Problem to work on — In the data below, set down exactly the lines from the one containing "the white curved" up to and including the one containing "The requests below". Leave the pictures out.

• • •

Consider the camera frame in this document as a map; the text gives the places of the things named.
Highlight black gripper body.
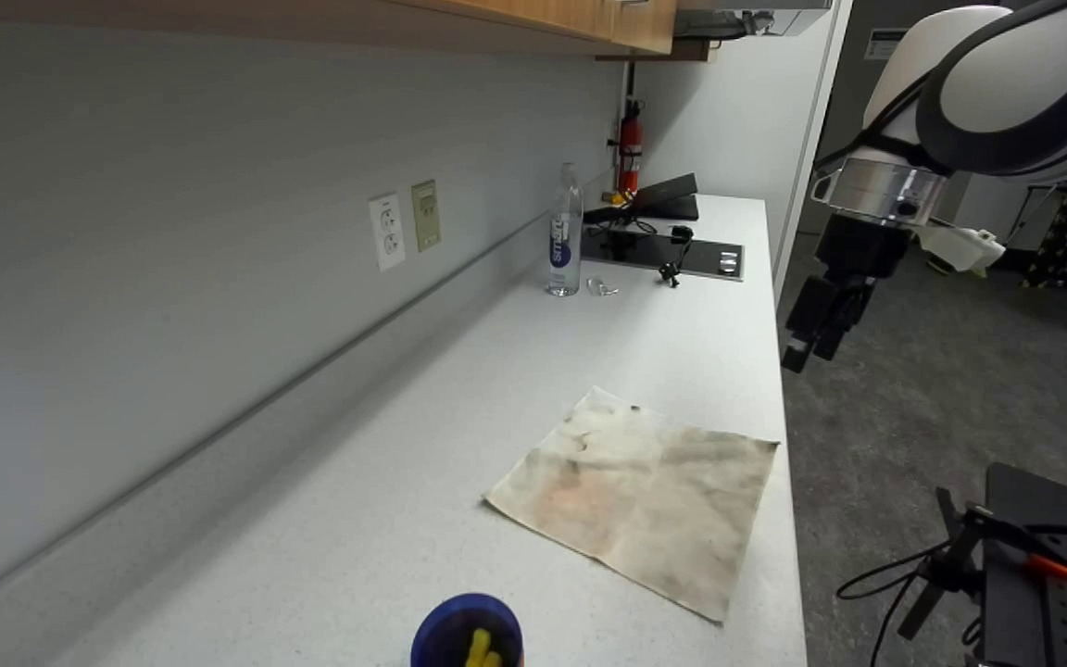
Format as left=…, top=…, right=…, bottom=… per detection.
left=820, top=218, right=920, bottom=288

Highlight stained beige cloth towel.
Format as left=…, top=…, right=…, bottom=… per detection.
left=481, top=387, right=785, bottom=631

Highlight small black tripod clamp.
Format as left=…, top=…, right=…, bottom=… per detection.
left=650, top=221, right=695, bottom=294

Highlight red fire extinguisher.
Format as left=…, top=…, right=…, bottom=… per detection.
left=607, top=95, right=648, bottom=207

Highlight clear plastic water bottle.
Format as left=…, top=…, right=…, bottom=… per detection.
left=542, top=165, right=586, bottom=300

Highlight grey under-cabinet appliance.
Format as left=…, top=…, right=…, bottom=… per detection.
left=669, top=0, right=832, bottom=48

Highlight yellow item inside cup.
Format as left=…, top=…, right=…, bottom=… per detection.
left=463, top=628, right=506, bottom=667

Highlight blue bowl yellow contents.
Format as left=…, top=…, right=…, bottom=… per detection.
left=407, top=588, right=527, bottom=667

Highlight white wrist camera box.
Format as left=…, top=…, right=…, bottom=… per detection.
left=920, top=218, right=1007, bottom=277

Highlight black flat base plate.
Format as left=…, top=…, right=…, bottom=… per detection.
left=579, top=221, right=748, bottom=287

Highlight thin black floor cable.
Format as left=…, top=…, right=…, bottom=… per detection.
left=832, top=538, right=959, bottom=667

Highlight orange-handled black clamp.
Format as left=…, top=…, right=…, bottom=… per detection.
left=934, top=487, right=1067, bottom=588

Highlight beige wall plate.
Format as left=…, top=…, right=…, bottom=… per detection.
left=407, top=178, right=445, bottom=256

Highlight wooden wall cabinet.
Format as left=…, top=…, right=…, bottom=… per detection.
left=0, top=0, right=678, bottom=58

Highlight white wall power outlet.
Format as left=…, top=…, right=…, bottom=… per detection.
left=365, top=191, right=411, bottom=277

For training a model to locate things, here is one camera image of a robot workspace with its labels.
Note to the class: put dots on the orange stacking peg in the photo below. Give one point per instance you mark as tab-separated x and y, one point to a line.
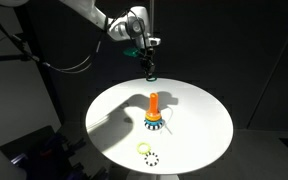
153	103

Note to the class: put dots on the black tripod pole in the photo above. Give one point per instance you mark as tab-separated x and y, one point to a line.
34	56

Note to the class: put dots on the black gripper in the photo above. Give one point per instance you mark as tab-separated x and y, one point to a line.
147	56

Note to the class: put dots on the teal camera mount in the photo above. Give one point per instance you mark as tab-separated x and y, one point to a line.
130	52

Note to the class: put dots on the black clamp stand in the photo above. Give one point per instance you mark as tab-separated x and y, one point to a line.
50	156

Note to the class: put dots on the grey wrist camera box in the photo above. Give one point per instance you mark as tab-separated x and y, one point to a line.
154	41

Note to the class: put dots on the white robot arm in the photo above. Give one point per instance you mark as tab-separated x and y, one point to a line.
120	26

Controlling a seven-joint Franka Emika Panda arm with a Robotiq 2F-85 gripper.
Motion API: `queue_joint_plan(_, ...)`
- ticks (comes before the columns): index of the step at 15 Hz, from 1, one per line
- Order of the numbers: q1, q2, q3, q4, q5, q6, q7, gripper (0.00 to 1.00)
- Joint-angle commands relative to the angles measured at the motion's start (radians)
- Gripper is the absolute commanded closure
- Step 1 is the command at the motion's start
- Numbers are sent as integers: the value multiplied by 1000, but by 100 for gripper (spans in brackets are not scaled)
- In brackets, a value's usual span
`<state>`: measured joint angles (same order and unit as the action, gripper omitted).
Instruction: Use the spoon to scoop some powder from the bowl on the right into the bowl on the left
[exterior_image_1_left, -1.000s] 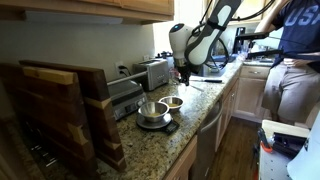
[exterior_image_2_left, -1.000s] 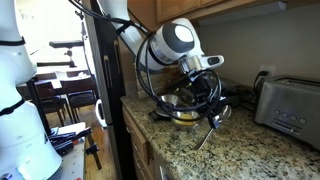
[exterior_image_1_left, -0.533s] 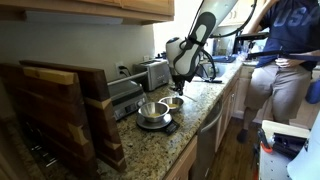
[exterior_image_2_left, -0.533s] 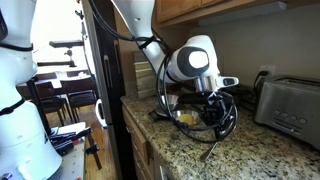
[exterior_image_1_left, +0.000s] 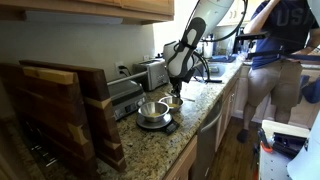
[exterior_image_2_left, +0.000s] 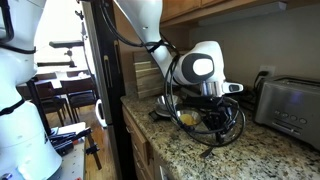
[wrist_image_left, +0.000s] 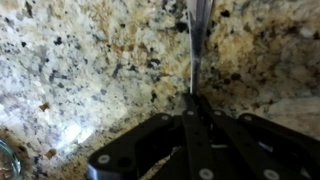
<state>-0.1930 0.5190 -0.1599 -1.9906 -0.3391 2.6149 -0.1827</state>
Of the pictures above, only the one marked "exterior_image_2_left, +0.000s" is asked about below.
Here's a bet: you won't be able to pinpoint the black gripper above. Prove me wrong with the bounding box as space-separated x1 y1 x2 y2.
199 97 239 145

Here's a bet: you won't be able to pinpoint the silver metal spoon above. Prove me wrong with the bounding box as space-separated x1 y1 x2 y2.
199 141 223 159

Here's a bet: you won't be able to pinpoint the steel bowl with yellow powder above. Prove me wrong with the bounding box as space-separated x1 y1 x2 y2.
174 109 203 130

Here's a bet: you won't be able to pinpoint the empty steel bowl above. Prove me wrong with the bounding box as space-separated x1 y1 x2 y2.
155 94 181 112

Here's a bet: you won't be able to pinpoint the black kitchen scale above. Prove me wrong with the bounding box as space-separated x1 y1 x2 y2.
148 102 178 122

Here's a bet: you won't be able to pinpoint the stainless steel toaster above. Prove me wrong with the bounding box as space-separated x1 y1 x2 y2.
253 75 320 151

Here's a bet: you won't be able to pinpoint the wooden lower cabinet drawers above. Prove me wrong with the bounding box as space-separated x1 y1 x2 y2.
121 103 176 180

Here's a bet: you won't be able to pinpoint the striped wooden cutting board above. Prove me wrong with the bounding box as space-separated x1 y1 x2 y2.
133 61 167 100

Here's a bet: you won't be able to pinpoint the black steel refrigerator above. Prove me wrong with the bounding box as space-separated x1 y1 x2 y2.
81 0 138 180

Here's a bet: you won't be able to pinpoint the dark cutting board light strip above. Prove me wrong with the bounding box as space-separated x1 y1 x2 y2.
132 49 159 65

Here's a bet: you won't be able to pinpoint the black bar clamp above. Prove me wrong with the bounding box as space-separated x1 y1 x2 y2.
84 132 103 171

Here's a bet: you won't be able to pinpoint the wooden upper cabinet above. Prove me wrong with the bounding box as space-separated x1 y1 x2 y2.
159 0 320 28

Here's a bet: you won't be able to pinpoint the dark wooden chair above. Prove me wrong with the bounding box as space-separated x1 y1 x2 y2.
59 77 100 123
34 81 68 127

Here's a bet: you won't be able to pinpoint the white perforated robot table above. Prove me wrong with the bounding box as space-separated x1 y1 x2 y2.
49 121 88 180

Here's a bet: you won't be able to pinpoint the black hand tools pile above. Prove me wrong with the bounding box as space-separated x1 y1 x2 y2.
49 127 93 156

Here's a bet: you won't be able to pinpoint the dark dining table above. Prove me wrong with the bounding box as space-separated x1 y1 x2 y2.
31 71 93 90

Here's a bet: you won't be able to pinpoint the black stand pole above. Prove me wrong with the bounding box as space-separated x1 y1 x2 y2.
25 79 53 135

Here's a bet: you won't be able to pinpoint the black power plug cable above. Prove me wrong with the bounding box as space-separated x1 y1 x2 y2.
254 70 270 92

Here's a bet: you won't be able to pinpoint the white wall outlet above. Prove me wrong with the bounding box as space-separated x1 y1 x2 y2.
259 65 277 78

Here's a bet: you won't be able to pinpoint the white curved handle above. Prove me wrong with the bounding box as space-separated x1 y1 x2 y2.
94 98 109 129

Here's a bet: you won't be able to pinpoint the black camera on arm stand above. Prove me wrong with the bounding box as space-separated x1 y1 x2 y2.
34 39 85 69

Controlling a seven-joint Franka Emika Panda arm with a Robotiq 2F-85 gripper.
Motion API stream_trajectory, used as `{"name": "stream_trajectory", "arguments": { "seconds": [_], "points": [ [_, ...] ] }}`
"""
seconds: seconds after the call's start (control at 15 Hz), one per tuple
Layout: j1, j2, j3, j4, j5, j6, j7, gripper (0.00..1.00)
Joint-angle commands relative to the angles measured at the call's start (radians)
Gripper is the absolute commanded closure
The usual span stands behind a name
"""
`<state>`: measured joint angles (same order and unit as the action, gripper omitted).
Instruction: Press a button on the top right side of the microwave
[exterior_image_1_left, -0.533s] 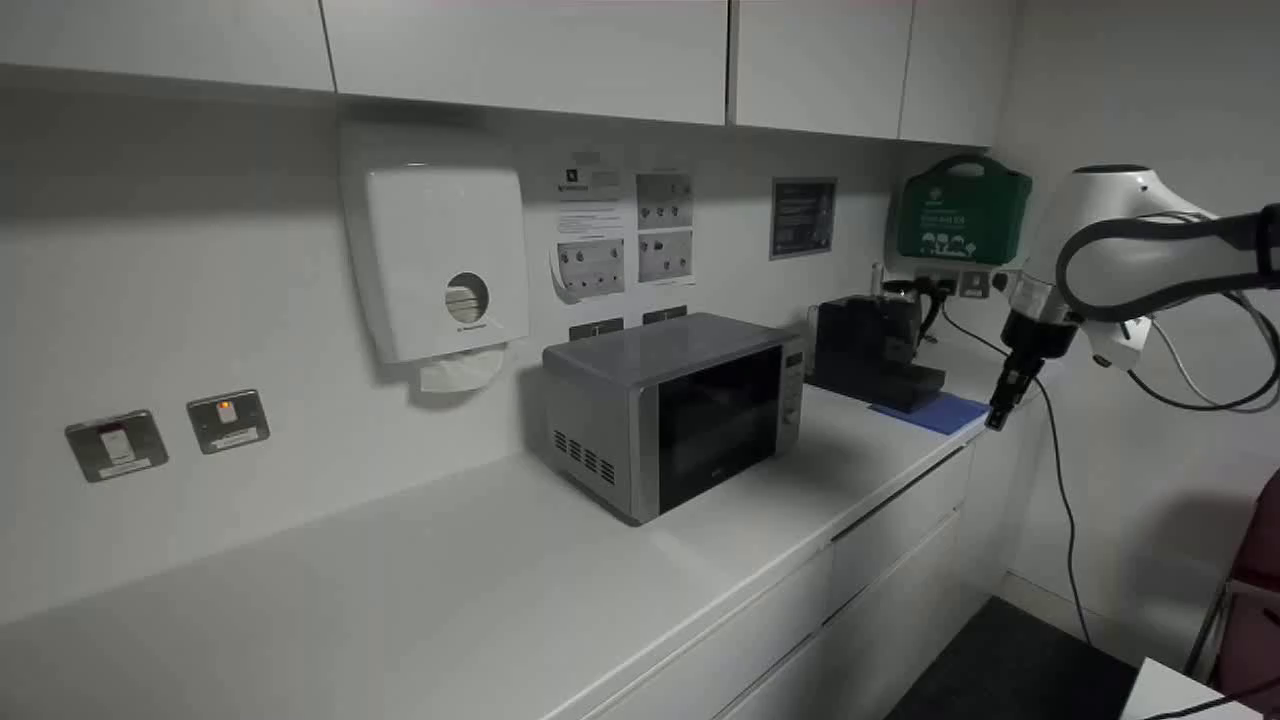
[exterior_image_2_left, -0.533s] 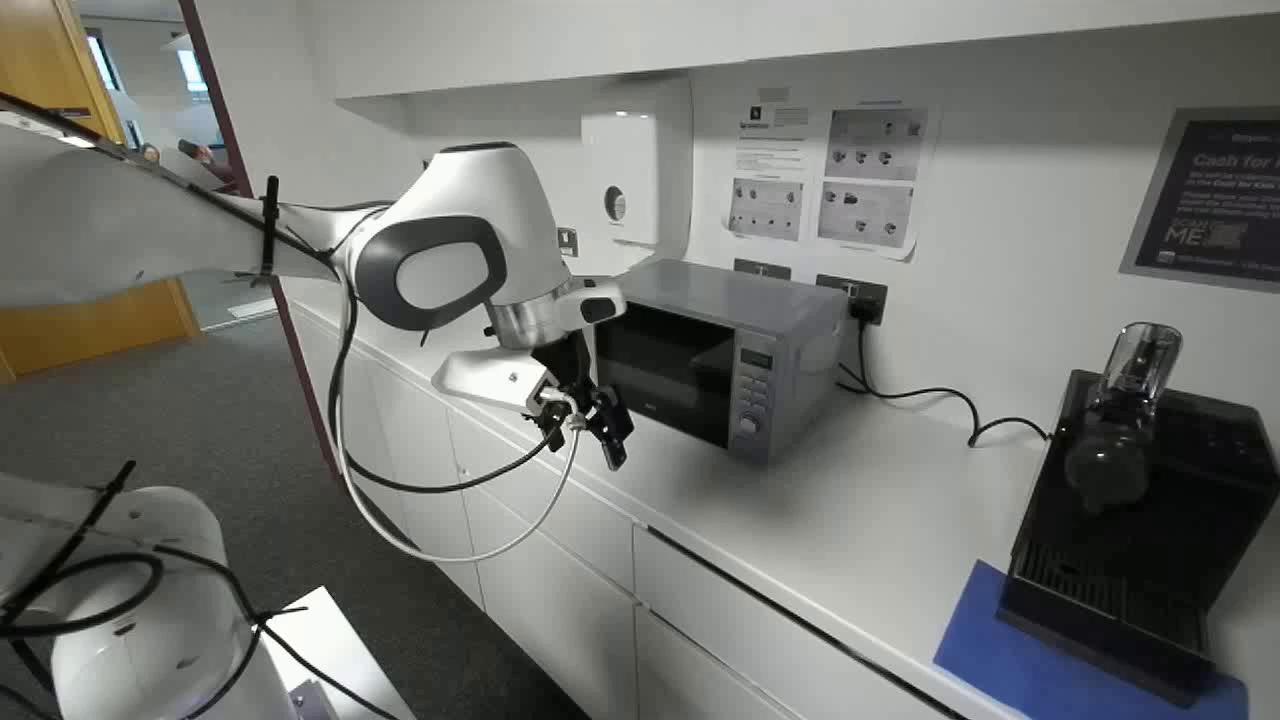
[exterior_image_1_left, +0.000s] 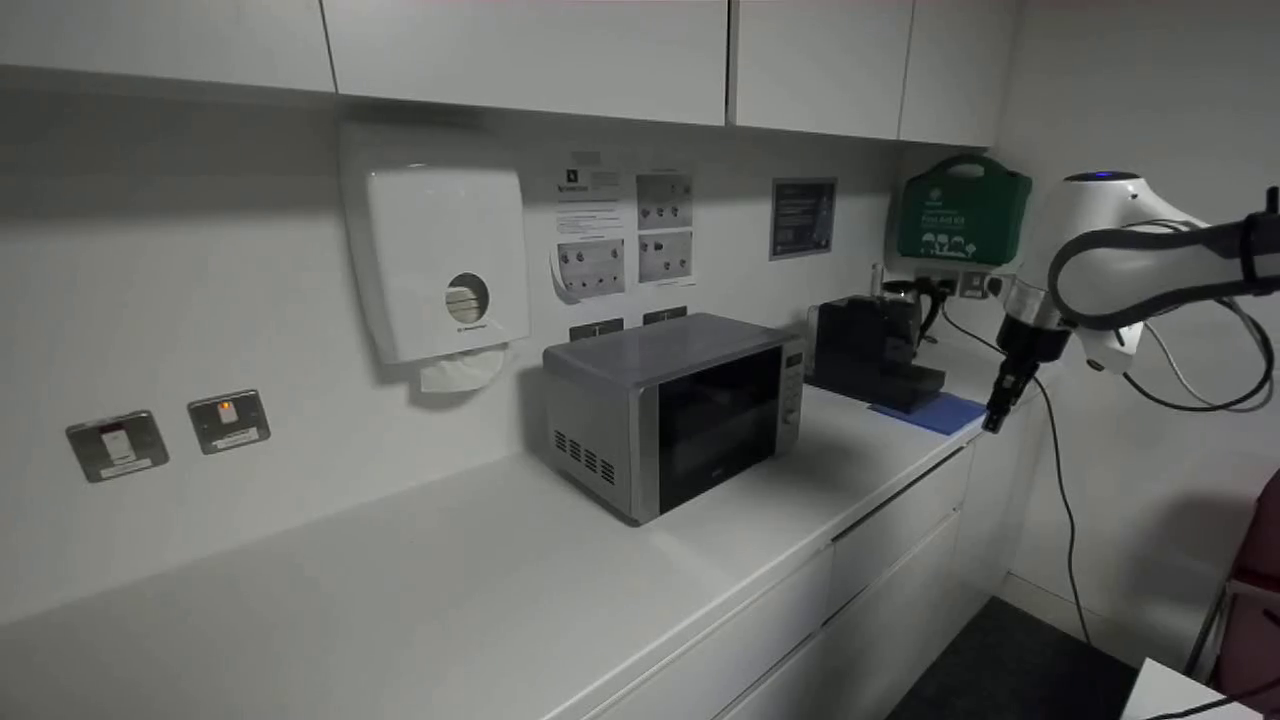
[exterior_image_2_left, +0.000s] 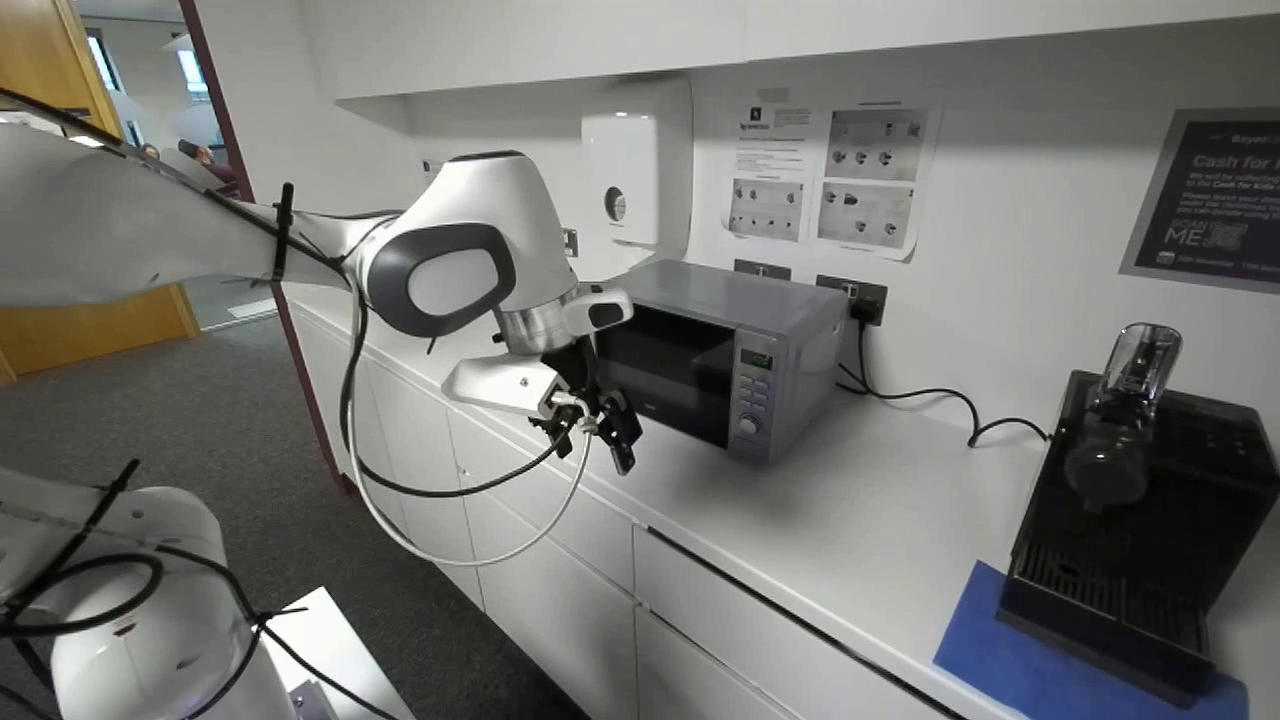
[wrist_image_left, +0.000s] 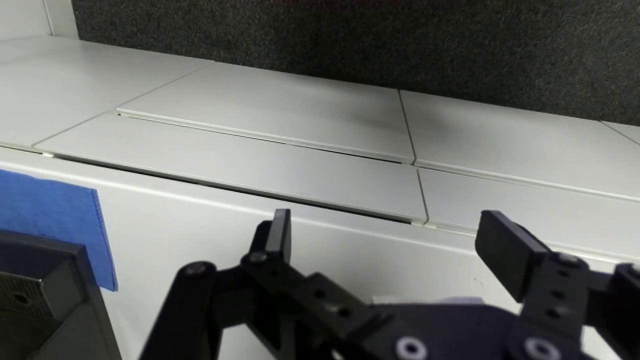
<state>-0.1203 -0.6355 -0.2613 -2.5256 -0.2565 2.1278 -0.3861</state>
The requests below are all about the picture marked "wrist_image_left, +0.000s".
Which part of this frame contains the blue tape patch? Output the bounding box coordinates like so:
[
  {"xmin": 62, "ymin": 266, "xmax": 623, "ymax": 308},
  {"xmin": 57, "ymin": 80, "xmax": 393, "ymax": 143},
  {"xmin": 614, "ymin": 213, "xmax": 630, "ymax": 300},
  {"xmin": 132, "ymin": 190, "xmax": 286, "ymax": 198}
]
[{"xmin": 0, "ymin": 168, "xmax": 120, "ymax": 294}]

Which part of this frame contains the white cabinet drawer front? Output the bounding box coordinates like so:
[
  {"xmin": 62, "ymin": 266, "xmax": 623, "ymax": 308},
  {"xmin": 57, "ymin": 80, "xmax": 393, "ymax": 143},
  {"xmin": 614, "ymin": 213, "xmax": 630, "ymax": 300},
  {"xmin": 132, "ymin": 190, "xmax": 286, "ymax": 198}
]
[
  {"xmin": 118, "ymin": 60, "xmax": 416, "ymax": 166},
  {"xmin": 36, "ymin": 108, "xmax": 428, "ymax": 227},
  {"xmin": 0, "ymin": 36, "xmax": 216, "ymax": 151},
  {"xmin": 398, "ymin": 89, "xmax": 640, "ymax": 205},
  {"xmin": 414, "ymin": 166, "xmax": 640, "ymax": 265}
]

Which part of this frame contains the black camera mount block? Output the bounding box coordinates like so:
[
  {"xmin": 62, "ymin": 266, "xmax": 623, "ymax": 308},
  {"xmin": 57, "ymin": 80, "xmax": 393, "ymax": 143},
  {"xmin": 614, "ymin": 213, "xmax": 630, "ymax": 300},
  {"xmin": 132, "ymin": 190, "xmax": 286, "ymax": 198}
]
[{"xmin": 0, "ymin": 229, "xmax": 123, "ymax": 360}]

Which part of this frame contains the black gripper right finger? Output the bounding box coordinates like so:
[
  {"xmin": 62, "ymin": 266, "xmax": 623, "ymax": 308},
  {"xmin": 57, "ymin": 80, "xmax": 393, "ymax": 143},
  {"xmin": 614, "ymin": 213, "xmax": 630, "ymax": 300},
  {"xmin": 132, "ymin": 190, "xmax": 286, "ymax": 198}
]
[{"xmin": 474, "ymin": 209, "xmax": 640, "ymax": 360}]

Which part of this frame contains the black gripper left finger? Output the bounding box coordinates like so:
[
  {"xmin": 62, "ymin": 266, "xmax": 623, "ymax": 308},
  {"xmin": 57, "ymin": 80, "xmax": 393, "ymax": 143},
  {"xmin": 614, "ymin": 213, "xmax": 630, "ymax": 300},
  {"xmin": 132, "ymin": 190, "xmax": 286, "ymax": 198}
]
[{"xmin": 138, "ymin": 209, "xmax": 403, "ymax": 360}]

• • •

Answer space —
Here's a bet: you won't be able to pinpoint the white curved handle above. Prove me wrong with the bounding box as space-separated x1 y1 x2 y2.
94 98 109 129

Here's a bet: you won't be able to pinpoint the black camera on arm stand above. Prove me wrong with the bounding box as space-separated x1 y1 x2 y2.
34 39 85 69

Controlling a seven-joint Franka Emika Panda arm with a Robotiq 2F-85 gripper.
Motion API stream_trajectory, used as `{"name": "stream_trajectory", "arguments": { "seconds": [_], "points": [ [_, ...] ] }}`
"""
seconds: seconds after the call's start (control at 15 Hz), one per tuple
Layout: j1, j2, j3, j4, j5, j6, j7, gripper (0.00..1.00)
Joint-angle commands relative to the angles measured at the call's start (radians)
Gripper is the absolute commanded closure
The usual span stands behind a name
"""
`<state>`: measured joint angles (same order and unit as the action, gripper omitted).
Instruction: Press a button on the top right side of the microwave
[exterior_image_1_left, -0.533s] 
[exterior_image_2_left, -0.533s] 
[exterior_image_1_left, +0.000s] 
[exterior_image_2_left, +0.000s] 
[wrist_image_left, +0.000s] 
<state>-0.1203 -0.6355 -0.2613 -2.5256 -0.2565 2.1278 -0.3861</state>
The requests below are all about the picture marked "wrist_image_left, +0.000s".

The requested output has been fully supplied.